● **Exercise**
Counting only lines below that hold "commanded", give the total alone.

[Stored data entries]
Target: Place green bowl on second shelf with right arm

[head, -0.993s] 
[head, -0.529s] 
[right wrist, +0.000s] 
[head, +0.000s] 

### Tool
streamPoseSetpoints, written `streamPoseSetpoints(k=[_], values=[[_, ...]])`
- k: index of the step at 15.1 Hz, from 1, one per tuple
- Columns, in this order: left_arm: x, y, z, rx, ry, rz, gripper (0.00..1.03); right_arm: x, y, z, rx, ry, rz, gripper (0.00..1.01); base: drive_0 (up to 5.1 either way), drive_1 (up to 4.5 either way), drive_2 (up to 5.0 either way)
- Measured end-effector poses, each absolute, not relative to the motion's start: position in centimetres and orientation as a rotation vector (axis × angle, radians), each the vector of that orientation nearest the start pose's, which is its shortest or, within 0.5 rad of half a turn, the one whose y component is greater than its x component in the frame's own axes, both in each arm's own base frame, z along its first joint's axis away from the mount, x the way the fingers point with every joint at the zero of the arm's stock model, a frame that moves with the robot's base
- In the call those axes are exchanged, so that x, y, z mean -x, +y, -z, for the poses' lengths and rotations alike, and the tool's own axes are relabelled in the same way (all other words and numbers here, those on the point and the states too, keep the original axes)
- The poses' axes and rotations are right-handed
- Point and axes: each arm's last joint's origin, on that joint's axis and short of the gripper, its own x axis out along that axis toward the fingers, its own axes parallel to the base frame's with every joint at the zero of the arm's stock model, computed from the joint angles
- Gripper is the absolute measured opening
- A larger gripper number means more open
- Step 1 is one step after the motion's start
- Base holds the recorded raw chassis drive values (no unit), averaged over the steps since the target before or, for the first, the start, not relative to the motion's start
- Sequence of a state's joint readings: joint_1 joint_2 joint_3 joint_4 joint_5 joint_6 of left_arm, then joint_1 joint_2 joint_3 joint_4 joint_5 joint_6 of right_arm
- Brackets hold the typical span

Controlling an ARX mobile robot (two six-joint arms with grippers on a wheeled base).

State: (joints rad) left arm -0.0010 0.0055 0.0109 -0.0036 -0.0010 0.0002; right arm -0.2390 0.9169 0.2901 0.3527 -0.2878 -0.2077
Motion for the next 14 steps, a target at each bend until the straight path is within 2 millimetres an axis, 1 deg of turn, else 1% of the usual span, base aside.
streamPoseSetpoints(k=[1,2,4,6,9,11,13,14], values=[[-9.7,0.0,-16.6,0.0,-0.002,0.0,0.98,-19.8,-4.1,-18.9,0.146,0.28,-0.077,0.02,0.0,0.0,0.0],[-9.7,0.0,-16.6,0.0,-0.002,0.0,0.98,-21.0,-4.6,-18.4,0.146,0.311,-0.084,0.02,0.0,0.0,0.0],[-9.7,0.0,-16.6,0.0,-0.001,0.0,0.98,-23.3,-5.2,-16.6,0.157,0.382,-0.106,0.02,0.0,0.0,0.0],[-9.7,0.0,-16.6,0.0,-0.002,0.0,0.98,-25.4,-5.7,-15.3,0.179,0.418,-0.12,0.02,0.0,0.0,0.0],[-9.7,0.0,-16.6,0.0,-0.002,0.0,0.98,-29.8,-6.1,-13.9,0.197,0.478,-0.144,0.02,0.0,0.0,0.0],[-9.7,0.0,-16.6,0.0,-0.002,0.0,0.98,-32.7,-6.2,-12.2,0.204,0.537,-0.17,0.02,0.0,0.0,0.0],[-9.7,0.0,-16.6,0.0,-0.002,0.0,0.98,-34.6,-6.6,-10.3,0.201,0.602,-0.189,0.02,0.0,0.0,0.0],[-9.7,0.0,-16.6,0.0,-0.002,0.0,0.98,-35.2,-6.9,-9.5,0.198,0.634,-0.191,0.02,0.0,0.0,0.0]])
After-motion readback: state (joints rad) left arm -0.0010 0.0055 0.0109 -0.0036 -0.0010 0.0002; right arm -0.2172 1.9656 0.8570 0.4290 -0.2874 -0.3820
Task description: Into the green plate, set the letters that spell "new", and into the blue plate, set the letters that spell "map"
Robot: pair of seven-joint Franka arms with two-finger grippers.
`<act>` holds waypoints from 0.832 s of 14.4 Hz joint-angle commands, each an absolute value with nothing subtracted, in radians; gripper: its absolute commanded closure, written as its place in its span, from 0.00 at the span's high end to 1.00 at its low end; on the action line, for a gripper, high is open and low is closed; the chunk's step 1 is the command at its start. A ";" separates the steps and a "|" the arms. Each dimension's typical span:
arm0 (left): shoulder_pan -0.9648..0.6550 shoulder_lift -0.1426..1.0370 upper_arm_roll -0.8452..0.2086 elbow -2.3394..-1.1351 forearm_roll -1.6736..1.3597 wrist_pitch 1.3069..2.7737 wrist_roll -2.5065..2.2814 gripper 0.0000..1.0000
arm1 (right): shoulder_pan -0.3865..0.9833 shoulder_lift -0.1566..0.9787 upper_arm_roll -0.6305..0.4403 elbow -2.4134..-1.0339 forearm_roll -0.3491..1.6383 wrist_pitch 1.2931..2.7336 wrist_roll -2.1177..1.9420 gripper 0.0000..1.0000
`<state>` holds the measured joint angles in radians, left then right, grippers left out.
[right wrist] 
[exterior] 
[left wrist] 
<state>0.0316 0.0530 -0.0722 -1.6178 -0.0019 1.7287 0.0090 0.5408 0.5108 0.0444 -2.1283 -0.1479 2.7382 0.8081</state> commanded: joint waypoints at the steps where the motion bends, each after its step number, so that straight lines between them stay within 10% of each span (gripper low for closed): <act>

● **Exercise output**
2